* [SUPPLIED DATA]:
⁂

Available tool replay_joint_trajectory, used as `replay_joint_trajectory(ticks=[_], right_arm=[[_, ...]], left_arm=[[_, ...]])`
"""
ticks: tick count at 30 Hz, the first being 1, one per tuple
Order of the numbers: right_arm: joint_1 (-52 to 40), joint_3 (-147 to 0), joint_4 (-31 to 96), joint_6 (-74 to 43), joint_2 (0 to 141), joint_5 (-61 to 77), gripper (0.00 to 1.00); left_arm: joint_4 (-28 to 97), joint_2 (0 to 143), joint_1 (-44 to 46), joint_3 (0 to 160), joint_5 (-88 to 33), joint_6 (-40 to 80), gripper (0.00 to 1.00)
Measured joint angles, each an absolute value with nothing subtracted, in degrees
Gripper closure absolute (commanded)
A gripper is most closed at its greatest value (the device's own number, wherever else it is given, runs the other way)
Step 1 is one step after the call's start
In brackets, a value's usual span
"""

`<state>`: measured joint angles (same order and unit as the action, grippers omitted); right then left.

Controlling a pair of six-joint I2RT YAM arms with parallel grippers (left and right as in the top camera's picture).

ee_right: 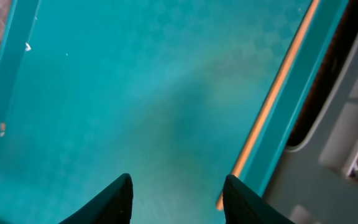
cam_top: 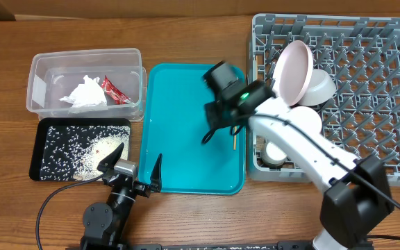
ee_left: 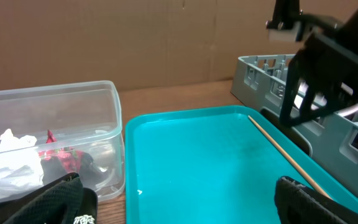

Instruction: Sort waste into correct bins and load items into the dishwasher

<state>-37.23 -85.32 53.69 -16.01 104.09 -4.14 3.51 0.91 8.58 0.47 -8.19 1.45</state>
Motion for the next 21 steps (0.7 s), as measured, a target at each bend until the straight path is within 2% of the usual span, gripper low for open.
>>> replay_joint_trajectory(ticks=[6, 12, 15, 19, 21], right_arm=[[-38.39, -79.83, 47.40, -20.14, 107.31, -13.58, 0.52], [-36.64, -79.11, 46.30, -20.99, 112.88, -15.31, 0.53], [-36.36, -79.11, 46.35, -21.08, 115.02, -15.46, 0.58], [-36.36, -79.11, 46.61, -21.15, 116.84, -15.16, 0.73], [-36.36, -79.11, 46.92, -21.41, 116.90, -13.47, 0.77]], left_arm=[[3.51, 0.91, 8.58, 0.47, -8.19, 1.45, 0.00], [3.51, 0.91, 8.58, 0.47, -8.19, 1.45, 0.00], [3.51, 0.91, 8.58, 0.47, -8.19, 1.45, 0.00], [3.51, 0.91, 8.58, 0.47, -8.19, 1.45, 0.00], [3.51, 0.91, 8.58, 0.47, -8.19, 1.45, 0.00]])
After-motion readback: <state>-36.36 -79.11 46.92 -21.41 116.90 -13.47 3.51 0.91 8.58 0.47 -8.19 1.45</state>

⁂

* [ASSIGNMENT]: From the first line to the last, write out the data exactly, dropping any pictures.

* [EXPECTED ANSWER]:
Available tool replay_joint_trajectory, used as `replay_joint_trajectory(ticks=[_], right_arm=[[_, ...]], left_arm=[[_, ...]])`
"""
ticks: tick count at 30 Hz, the first being 1, one per tuple
Order of the numbers: right_arm: joint_1 (-52 to 40), joint_3 (-147 to 0), joint_4 (-31 to 96), joint_6 (-74 to 43), joint_2 (0 to 141), joint_5 (-61 to 77), gripper (0.00 to 1.00); left_arm: joint_4 (-28 to 97), joint_2 (0 to 143), joint_1 (-44 to 46), joint_3 (0 to 160), joint_5 (-88 to 33), joint_6 (-40 to 80), gripper (0.00 to 1.00)
Measured joint angles, each an absolute value with nothing subtracted, in degrees
Gripper closure absolute (commanded)
A gripper is most closed at its greatest value (the device's own number, wherever else it is given, runs the other way)
Step 1 is one step after the call's start
In brackets, a value's usual span
"""

`<state>`: measured joint angles (same order and unit as the action, grippers omitted); right then left.

Controlling a pair of six-joint I2RT YAM arms with parallel grippers (left and right as in the top camera's picture).

ee_right: 
cam_top: 
ee_left: 

Instruction: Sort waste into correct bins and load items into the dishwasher

<state>-37.23 -85.32 53.69 -16.01 104.09 -4.14 3.51 0.91 8.58 0.47 -8.19 1.45</state>
Motion for the next 21 steps (0.7 s), as measured, a target at each bend until the straight path is within 2% of the usual span, gripper low for open.
>>> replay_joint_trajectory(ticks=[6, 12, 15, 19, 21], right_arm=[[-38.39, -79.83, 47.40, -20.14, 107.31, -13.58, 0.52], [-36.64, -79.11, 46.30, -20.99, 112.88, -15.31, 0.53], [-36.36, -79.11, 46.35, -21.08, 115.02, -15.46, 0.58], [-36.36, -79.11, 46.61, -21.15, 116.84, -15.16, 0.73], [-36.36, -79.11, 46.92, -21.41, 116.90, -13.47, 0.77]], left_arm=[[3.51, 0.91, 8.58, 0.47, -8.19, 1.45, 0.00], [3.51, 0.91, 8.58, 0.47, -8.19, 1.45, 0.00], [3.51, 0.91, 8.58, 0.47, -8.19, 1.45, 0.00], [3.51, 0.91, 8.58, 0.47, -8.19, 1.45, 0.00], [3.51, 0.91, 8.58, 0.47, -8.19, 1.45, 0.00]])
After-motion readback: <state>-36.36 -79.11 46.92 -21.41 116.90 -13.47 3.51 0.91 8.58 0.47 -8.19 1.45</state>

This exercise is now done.